TASK BRIEF:
The material below holds a span beginning at the line with "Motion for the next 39" and ending at the line with "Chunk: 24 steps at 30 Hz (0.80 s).". Quote that span exactly, both ends included, and only that span.

INPUT DATA:
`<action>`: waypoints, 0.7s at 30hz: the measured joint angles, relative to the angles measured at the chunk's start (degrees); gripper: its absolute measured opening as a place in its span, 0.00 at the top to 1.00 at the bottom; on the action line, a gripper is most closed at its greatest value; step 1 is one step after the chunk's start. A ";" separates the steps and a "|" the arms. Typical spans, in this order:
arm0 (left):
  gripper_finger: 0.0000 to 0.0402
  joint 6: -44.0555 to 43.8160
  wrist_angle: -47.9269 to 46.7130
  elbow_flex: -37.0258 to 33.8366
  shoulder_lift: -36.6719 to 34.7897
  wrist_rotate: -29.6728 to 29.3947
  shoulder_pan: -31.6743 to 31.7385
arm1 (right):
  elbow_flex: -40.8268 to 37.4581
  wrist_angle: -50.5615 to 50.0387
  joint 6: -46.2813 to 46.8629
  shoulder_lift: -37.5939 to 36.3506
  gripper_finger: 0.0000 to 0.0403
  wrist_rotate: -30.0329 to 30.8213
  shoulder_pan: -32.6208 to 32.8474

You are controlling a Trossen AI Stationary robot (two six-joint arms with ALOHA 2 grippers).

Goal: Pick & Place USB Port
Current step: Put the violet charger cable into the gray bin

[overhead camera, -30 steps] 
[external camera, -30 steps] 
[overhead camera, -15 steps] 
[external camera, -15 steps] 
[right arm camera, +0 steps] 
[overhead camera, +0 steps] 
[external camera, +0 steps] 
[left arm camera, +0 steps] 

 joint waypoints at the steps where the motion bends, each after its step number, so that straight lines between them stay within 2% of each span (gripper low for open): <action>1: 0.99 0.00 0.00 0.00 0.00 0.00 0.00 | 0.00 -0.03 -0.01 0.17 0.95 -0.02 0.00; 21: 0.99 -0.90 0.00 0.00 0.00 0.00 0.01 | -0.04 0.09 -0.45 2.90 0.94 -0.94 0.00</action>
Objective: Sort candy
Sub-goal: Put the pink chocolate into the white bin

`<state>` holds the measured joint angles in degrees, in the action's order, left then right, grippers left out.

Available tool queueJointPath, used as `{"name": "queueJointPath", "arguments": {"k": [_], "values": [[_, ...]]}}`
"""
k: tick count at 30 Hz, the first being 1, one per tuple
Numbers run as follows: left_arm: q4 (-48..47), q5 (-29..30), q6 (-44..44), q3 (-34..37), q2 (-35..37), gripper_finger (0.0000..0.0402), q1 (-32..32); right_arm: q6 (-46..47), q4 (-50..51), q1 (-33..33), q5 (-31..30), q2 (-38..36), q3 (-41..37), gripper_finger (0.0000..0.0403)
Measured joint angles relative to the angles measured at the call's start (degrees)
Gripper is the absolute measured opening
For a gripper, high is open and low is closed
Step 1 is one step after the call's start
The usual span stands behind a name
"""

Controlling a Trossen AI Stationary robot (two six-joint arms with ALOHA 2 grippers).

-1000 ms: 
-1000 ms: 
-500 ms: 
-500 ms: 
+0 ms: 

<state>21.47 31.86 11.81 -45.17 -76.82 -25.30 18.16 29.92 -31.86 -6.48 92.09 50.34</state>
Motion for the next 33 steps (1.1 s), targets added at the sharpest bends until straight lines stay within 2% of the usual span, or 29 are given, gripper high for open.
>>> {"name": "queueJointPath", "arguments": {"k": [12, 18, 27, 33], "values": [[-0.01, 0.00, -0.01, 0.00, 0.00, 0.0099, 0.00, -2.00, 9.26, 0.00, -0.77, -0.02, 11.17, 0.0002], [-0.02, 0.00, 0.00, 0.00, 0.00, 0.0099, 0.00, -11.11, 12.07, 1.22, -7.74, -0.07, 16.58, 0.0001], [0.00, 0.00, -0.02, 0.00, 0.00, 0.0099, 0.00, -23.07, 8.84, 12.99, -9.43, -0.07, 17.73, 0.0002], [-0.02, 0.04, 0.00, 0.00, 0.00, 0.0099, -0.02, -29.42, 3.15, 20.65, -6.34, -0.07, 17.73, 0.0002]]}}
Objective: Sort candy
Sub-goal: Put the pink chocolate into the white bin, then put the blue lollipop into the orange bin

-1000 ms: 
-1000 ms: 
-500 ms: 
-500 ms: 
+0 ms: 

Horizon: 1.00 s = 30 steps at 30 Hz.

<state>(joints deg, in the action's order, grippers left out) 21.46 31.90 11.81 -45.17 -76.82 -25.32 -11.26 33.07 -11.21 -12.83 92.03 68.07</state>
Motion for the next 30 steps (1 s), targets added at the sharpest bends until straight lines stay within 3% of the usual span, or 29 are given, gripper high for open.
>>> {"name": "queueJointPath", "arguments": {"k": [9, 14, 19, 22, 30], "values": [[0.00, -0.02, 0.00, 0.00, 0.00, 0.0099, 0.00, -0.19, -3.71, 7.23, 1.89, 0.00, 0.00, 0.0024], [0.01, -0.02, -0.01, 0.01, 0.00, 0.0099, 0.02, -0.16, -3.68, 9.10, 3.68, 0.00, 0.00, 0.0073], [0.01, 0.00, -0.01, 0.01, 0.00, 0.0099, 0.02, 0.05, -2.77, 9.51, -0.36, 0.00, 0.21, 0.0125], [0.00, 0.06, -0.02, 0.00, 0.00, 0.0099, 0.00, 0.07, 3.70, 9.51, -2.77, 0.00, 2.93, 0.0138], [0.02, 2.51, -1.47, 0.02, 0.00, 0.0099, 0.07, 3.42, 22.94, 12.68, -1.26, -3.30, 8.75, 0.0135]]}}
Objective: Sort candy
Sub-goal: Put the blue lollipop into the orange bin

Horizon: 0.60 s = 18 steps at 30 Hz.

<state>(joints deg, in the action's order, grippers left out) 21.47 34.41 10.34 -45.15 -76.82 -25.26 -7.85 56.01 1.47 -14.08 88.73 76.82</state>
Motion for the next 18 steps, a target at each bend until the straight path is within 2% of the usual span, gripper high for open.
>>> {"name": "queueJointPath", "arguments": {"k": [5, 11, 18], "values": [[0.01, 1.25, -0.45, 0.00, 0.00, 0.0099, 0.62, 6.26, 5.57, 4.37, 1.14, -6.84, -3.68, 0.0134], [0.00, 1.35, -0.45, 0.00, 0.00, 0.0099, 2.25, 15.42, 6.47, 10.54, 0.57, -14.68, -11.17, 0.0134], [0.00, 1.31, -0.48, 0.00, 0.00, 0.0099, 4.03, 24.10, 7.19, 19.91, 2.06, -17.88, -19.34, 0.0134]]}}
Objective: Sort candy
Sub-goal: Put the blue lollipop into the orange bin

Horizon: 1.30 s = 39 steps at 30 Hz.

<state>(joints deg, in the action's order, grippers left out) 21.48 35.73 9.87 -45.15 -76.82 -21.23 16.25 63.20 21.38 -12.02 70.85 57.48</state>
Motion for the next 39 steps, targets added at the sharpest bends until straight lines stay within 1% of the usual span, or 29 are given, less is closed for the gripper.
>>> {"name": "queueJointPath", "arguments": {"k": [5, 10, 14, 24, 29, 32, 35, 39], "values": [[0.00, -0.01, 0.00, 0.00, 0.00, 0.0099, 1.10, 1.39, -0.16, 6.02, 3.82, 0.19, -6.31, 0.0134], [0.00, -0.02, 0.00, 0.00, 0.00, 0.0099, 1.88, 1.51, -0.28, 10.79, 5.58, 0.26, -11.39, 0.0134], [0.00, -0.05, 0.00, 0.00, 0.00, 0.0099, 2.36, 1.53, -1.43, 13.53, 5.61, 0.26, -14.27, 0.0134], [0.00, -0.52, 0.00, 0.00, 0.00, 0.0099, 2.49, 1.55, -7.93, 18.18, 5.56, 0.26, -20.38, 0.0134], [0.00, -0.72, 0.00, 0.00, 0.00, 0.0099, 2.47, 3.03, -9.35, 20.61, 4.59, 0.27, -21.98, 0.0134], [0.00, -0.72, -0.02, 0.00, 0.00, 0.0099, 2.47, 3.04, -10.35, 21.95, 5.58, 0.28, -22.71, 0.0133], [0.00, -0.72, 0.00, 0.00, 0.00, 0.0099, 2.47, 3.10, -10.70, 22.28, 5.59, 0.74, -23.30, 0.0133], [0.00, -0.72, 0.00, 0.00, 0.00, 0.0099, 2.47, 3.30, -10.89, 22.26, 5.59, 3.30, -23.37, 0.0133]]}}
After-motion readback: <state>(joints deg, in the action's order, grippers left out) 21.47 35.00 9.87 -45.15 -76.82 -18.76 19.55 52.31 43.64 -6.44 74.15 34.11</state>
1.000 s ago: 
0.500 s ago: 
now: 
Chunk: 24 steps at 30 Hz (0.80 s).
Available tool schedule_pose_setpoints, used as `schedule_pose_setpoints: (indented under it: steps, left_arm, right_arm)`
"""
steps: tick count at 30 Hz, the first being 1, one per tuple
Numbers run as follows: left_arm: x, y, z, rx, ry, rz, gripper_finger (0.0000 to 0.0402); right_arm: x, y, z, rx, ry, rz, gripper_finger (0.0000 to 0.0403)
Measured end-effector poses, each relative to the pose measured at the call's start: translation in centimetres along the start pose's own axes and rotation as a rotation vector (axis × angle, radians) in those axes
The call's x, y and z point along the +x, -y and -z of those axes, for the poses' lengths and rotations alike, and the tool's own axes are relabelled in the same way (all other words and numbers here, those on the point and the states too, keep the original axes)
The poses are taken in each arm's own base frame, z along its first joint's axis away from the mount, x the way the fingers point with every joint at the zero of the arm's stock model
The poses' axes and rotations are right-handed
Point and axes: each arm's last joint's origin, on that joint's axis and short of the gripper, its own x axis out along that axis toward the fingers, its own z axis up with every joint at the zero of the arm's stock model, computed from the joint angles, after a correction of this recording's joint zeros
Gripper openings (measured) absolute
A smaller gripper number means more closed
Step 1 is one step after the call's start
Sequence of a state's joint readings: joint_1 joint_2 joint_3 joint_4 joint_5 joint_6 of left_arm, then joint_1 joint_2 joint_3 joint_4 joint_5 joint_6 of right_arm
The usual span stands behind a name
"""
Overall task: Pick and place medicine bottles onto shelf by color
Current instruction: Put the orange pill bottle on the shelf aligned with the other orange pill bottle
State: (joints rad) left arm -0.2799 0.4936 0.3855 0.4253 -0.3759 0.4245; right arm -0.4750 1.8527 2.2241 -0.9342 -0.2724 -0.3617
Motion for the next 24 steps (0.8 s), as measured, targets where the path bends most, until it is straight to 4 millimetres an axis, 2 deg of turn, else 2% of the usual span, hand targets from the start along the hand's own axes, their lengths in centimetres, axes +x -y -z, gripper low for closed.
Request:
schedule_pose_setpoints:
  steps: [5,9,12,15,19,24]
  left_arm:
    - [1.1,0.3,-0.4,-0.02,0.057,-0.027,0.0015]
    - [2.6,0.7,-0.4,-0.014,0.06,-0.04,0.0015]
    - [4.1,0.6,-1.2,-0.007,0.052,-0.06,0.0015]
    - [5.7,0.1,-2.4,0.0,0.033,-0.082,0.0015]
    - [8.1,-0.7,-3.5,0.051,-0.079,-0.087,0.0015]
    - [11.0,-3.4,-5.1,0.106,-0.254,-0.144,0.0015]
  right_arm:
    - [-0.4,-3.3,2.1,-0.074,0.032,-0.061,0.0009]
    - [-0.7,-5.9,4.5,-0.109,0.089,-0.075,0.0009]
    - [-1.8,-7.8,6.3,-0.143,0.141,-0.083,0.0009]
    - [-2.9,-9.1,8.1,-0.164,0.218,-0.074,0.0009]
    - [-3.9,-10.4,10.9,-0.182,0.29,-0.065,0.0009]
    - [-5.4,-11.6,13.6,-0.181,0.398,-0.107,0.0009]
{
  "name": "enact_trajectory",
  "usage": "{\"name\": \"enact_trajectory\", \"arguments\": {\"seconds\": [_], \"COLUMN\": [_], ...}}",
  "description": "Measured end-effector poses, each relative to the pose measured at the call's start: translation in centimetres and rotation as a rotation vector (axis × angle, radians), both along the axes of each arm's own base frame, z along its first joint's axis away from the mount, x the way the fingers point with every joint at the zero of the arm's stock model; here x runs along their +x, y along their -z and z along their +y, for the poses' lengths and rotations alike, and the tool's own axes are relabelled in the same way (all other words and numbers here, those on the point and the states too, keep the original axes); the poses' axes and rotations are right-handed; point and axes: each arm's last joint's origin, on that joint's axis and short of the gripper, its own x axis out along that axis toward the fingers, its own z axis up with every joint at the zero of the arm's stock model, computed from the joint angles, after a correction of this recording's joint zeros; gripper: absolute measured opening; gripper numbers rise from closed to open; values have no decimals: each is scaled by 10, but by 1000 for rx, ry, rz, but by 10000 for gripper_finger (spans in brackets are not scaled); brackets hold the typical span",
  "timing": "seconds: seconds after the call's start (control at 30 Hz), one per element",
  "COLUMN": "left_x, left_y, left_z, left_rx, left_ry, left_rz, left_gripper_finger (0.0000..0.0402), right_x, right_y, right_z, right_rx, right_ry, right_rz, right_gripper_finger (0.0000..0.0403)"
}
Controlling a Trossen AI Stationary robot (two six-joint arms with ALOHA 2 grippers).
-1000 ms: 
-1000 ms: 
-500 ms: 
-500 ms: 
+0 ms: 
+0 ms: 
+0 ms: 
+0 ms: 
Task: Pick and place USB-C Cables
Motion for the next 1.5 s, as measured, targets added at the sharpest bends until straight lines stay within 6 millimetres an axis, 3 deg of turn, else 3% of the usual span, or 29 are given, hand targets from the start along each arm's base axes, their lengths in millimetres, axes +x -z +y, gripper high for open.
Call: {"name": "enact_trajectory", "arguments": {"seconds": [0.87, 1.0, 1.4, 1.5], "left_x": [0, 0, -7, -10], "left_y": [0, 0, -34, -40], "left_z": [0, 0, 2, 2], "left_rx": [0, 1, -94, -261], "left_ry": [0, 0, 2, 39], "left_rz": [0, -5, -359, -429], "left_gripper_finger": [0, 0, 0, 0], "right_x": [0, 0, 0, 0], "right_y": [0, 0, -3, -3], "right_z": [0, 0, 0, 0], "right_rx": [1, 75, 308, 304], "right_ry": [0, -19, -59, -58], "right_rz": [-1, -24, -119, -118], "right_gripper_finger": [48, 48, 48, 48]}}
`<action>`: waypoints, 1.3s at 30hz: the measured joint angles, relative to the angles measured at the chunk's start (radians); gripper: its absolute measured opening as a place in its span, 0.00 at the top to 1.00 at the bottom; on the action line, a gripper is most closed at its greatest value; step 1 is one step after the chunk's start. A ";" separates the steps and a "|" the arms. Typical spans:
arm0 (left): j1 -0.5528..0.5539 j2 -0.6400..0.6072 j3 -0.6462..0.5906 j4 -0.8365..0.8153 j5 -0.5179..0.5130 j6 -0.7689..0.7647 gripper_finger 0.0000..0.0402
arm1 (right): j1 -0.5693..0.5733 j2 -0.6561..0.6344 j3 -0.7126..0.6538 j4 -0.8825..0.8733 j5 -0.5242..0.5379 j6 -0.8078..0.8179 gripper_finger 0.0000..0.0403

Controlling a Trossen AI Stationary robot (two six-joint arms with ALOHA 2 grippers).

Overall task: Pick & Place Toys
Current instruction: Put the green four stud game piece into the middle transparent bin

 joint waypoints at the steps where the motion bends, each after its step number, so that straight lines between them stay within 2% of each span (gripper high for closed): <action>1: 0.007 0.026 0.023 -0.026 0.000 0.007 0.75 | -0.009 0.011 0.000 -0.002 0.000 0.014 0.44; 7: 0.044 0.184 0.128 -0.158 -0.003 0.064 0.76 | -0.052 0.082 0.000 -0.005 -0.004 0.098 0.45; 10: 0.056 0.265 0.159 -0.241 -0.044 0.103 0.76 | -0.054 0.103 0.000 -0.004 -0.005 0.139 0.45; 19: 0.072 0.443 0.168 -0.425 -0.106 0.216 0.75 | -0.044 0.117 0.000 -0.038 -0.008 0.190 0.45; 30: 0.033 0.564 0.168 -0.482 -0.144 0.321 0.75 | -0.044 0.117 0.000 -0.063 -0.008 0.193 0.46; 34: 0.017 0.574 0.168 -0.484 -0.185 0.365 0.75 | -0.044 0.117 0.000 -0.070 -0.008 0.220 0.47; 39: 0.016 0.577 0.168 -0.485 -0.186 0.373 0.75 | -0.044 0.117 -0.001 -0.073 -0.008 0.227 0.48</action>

SOLUTION TO THIS PROBLEM:
Motion for the next 39 steps, targets added at the sharpest bends until straight lines stay within 1% of the usual span, or 29 are given, less is closed for the gripper.
>>> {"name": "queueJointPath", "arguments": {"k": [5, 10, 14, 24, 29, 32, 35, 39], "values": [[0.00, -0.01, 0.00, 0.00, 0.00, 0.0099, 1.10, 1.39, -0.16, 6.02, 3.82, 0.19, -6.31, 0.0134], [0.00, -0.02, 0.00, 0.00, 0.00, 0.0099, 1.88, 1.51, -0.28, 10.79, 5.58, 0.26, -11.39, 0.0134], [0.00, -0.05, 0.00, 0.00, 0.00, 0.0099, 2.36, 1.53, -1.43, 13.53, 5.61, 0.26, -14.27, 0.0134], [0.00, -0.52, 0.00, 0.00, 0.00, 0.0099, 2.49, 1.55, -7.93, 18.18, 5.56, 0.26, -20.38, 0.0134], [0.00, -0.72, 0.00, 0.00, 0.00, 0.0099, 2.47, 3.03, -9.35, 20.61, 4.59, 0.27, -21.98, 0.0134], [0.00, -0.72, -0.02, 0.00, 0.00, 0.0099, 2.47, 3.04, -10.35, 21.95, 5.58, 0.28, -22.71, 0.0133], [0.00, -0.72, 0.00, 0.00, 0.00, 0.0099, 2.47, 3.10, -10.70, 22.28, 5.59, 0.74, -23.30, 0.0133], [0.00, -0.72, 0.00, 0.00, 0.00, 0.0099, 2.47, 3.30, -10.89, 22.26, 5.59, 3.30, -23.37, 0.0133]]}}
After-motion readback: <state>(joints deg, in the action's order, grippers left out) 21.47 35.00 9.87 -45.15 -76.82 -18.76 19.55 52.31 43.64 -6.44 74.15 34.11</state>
1.000 s ago: 
0.500 s ago: 
now: 
Chunk: 24 steps at 30 Hz (0.80 s).

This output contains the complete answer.